Data for this task section start
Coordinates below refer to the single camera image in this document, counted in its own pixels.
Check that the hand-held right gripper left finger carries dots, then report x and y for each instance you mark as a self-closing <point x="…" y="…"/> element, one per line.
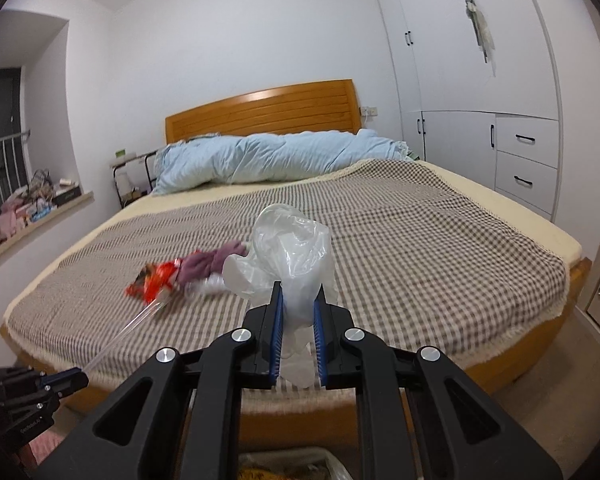
<point x="277" y="335"/>

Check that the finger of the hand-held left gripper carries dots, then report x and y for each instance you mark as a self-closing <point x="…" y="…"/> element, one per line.
<point x="72" y="387"/>
<point x="55" y="379"/>

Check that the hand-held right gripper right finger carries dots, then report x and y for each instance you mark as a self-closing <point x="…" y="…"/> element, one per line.
<point x="319" y="340"/>

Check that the clear plastic tube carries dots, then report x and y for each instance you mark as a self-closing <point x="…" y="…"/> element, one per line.
<point x="125" y="332"/>

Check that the translucent plastic bag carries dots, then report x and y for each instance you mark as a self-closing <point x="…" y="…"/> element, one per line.
<point x="290" y="255"/>

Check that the purple towel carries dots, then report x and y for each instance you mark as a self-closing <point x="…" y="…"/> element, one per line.
<point x="205" y="262"/>

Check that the leaf-print trash bin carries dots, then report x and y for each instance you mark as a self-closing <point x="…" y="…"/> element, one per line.
<point x="310" y="462"/>

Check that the clear bin liner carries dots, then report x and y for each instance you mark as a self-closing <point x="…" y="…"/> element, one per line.
<point x="340" y="470"/>

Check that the large red snack packet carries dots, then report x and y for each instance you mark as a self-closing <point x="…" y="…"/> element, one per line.
<point x="155" y="282"/>

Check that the beige windowsill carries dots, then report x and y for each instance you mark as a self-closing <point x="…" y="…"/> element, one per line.
<point x="55" y="215"/>

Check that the pile of pink boxes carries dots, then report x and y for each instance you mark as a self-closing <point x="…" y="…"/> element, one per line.
<point x="15" y="210"/>

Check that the light blue duvet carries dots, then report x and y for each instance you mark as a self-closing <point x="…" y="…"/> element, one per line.
<point x="280" y="155"/>

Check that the black box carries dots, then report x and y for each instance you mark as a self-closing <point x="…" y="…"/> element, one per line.
<point x="67" y="196"/>

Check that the black metal bedside rack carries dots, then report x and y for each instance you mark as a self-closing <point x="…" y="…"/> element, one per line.
<point x="130" y="160"/>

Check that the wooden bed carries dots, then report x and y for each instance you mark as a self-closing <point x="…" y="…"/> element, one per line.
<point x="260" y="105"/>

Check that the cream bed sheet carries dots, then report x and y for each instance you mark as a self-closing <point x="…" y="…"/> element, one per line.
<point x="530" y="227"/>

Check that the window railing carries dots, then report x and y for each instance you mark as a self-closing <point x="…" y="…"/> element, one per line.
<point x="5" y="142"/>

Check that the white wardrobe drawer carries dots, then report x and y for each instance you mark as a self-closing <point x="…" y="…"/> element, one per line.
<point x="525" y="182"/>
<point x="525" y="140"/>

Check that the white wardrobe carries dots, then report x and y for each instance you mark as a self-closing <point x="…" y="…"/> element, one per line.
<point x="440" y="60"/>

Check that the wall socket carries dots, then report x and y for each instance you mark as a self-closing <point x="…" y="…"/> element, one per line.
<point x="369" y="111"/>

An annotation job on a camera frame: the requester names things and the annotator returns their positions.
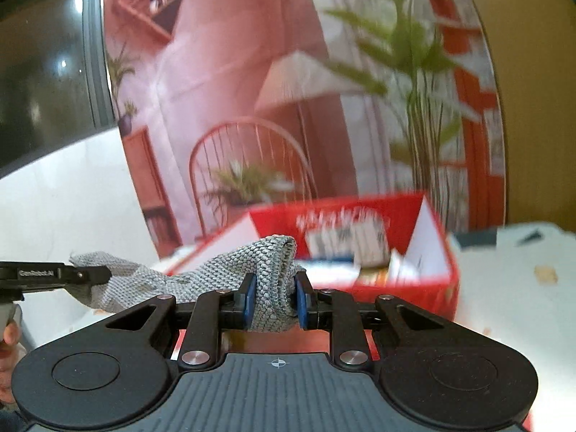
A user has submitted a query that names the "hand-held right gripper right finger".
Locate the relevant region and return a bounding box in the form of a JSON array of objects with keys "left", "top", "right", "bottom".
[{"left": 294, "top": 272, "right": 446, "bottom": 370}]

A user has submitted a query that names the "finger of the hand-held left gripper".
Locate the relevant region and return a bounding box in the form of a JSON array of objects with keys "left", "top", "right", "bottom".
[{"left": 0, "top": 261, "right": 112, "bottom": 295}]

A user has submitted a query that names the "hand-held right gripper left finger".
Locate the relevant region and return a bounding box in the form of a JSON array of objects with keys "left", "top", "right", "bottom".
[{"left": 104, "top": 274, "right": 258, "bottom": 370}]

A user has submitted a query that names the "grey knitted cloth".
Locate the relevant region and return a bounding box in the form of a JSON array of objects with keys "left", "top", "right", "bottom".
[{"left": 69, "top": 234, "right": 300, "bottom": 333}]

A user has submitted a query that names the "red cardboard box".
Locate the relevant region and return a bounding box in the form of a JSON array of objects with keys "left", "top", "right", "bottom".
[{"left": 164, "top": 191, "right": 460, "bottom": 325}]

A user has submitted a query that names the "person's left hand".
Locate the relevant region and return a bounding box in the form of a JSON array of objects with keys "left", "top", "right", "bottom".
[{"left": 0, "top": 321, "right": 23, "bottom": 410}]

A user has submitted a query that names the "white board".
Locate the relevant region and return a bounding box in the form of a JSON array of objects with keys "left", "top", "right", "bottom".
[{"left": 0, "top": 126, "right": 172, "bottom": 352}]

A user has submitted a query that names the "dark window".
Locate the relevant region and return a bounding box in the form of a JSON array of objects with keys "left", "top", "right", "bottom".
[{"left": 0, "top": 0, "right": 115, "bottom": 178}]

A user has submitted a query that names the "wooden panel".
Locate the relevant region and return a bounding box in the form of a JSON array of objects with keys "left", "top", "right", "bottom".
[{"left": 454, "top": 0, "right": 576, "bottom": 235}]

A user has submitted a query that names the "printed wall tapestry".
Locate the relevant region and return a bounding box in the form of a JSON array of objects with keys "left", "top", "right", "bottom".
[{"left": 103, "top": 0, "right": 507, "bottom": 257}]

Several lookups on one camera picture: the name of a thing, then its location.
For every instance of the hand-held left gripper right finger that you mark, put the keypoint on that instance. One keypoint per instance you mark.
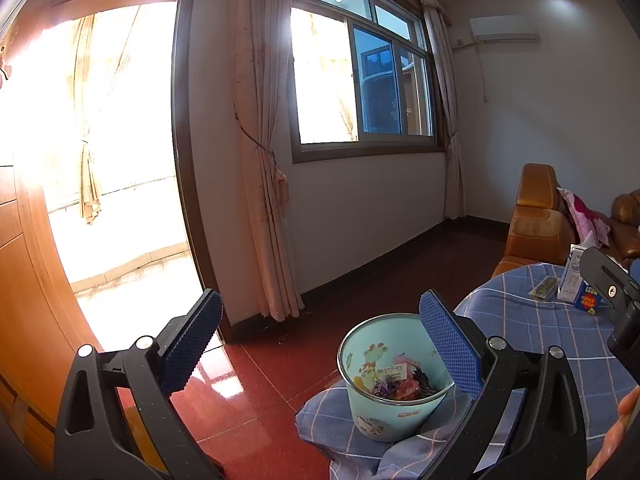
Data for this task section end
For every line in the listing above that mentions the word "camera", make a copy.

Coordinates below refer to the single camera image in this document, counted in its own pixels.
An annotation job on a camera frame: the requester names things and the annotator returns their positions.
Several lookups on one camera picture: the name of a thing, then its location.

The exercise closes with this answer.